En outre, depuis le printemps, dans un contexte de ressources en eau limitées par la sécheresse et de capacités d'irrigation restreintes dans plusieurs départements, les ministères en charge de l'agriculture et de la transition écologique avaient annoncé, dès le 9 mai 2022, une enveloppe supplémentaire 20 millions d'euros pour aider les agriculteurs à faire face au changement climatique.
Faire confiance aux agriculteurs
A plus long terme, d'autres leviers pour adapter les cultures au changement climatique, sont défendus par les chercheurs. « A l'avenir, il va falloir continuer à jouer avec ces incertitudes climatiques, en s'adaptant. Soit par des changements de variétés, d'espèces ou de production, en jouant par exemple sur des cycles de culture plus courts, là où il y a des risques », explique François Tardieu.
Il faut aussi faire confiance aux agriculteurs « qui s'adaptent très vite ». « Ils sèment maintenant dans le centre de la France des variétés qui étaient cultivées dans le Sud il y a 30 ans.
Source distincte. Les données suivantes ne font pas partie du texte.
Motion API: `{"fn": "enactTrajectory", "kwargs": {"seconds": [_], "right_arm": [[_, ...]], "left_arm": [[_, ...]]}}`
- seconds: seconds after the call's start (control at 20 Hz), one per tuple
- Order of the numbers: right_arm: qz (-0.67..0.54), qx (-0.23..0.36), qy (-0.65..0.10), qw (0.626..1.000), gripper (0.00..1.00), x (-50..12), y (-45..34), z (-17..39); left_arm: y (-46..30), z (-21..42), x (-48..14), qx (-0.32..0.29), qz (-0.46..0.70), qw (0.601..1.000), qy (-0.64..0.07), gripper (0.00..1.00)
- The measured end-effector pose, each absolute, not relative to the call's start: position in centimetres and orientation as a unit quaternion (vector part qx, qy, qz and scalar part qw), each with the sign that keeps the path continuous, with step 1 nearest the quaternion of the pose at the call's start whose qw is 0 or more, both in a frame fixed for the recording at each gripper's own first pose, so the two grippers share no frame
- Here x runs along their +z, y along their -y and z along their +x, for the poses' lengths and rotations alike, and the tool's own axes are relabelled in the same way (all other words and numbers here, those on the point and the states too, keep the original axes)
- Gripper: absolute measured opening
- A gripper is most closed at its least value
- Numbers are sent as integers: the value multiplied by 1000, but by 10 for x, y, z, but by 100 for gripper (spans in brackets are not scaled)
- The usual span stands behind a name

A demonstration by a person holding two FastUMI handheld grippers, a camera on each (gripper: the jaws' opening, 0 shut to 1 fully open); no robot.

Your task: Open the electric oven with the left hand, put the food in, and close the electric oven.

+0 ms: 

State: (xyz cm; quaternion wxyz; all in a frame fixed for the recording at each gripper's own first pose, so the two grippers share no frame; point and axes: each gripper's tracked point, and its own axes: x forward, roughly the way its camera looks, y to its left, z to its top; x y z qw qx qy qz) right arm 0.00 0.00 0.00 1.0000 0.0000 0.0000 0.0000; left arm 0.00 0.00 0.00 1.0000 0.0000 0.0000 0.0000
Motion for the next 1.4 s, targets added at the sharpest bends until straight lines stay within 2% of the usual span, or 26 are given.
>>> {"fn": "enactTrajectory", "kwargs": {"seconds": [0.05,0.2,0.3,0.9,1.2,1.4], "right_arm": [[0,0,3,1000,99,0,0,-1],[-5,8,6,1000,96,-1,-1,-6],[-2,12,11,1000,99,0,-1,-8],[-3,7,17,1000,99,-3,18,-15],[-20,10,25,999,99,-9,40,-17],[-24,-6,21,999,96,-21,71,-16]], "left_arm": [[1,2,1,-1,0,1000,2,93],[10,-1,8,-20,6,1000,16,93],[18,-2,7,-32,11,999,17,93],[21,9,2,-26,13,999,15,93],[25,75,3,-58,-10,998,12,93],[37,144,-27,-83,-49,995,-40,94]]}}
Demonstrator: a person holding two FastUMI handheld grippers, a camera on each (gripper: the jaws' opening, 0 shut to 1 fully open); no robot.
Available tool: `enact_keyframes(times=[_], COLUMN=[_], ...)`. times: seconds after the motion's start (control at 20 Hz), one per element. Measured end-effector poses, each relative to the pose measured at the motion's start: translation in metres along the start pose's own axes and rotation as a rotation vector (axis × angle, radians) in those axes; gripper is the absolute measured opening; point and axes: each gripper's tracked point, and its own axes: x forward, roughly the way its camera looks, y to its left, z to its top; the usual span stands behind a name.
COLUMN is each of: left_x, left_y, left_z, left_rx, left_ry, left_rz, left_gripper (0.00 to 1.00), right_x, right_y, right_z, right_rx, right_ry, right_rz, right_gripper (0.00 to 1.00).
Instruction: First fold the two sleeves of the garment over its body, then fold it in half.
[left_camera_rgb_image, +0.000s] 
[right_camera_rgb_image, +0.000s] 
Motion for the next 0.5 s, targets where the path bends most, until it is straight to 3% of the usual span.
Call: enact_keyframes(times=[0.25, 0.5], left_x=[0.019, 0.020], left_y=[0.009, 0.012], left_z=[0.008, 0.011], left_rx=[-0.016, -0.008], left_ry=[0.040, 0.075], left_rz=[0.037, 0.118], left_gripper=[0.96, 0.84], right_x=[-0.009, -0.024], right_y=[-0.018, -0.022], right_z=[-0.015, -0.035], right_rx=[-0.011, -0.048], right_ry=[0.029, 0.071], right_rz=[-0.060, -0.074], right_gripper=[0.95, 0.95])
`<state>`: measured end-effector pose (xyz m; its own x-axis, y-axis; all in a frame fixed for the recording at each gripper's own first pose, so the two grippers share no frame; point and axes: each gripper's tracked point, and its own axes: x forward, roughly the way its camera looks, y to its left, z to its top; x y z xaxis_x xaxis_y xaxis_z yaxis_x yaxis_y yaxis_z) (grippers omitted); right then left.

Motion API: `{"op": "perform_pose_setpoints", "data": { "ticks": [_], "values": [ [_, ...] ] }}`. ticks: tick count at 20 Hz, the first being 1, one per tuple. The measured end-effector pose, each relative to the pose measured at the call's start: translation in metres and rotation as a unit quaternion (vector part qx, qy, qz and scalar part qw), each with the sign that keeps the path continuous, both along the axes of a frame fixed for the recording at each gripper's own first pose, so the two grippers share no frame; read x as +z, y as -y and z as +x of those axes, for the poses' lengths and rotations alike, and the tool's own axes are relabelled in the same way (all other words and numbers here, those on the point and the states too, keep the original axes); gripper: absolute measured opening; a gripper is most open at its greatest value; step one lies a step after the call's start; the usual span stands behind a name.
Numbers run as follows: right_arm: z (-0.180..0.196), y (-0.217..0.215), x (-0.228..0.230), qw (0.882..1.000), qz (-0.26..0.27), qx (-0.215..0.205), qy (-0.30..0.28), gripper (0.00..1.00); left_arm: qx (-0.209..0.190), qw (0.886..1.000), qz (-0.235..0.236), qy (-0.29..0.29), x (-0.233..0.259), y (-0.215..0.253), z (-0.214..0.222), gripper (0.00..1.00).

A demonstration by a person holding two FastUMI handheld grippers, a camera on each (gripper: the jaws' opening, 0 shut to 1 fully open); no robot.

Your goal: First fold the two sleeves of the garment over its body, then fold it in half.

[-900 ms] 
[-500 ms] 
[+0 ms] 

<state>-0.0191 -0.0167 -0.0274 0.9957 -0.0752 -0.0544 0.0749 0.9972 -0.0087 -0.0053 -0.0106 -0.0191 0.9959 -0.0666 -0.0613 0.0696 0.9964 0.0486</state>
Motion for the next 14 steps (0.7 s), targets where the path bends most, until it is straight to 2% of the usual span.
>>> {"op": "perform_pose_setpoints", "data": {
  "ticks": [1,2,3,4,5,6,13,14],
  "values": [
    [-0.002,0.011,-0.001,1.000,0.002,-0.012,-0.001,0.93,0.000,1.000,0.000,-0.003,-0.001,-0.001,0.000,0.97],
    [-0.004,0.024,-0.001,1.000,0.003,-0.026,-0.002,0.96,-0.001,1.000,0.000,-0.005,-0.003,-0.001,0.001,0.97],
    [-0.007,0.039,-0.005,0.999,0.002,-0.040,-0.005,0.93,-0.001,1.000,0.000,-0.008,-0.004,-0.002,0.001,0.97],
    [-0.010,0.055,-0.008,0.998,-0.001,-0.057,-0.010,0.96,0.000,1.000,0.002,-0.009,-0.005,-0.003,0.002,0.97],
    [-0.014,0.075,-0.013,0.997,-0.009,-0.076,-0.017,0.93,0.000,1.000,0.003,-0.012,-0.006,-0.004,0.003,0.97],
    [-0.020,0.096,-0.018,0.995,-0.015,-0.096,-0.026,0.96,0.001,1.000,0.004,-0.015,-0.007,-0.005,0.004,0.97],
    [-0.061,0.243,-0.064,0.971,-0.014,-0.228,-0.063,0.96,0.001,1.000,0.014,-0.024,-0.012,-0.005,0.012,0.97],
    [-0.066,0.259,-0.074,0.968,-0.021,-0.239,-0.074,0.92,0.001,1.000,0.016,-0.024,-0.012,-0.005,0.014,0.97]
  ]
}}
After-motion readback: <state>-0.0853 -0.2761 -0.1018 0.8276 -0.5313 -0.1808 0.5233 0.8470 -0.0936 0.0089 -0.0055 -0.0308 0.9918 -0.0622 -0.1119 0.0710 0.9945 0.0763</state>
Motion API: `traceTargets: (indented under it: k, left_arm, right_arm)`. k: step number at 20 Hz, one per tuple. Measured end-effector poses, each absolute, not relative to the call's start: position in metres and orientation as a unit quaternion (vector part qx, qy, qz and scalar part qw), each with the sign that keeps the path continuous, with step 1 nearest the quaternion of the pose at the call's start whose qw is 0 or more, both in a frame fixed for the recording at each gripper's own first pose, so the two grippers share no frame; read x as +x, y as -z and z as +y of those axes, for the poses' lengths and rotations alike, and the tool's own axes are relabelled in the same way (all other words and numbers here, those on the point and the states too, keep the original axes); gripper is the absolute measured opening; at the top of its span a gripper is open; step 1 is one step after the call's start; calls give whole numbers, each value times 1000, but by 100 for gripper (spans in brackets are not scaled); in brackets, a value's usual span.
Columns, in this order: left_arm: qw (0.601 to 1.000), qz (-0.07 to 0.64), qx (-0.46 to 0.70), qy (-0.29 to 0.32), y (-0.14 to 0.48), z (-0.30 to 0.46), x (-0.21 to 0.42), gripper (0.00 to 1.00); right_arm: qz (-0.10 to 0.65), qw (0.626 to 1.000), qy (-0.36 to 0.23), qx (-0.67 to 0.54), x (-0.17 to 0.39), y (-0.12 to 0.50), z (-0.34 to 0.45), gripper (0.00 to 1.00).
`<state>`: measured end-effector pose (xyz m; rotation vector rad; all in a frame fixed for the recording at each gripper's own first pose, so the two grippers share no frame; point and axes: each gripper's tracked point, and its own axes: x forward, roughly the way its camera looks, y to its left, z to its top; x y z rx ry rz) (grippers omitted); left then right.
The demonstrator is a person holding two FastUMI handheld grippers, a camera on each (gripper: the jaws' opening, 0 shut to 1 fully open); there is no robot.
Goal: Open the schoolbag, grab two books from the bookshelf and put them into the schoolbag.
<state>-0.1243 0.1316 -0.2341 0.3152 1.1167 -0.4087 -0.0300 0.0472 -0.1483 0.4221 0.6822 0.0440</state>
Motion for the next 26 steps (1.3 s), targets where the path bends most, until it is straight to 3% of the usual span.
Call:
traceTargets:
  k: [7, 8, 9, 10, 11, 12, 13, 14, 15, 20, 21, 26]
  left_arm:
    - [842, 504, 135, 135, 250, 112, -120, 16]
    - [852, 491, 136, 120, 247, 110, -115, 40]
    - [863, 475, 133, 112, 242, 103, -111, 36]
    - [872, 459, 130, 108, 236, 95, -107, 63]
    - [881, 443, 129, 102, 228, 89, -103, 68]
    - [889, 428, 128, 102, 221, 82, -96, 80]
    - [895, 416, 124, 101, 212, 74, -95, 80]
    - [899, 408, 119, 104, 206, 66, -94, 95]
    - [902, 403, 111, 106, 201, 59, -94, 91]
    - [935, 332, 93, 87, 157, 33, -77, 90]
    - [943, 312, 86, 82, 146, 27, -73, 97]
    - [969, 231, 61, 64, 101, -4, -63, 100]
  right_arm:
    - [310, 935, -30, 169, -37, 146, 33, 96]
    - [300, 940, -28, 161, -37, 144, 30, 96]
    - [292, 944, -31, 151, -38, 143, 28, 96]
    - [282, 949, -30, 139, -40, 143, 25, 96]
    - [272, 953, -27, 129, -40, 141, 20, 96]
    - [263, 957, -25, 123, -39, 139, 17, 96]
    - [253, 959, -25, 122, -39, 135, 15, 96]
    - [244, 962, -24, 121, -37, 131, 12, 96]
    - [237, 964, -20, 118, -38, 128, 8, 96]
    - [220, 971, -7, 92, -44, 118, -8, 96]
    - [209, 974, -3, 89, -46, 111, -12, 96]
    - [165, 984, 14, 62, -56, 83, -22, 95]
Les dates de semis sont de plus en plus précoces », ajoute le chercheur de l'INRAE. Parallèlement, il faut compter aussi sur les progrès de sciences. « Des progrès génétiques pour la production en sécheresse ont également été réalisés, souligne François Tardieu. On a des plantes plus résistantes à la sécheresse qu'il y a 50 ans. Même avec des épisodes de sécheresse plus fréquents, les rendements sont en moyenne en hausse de 1 à 2% par an dans les sites secs.»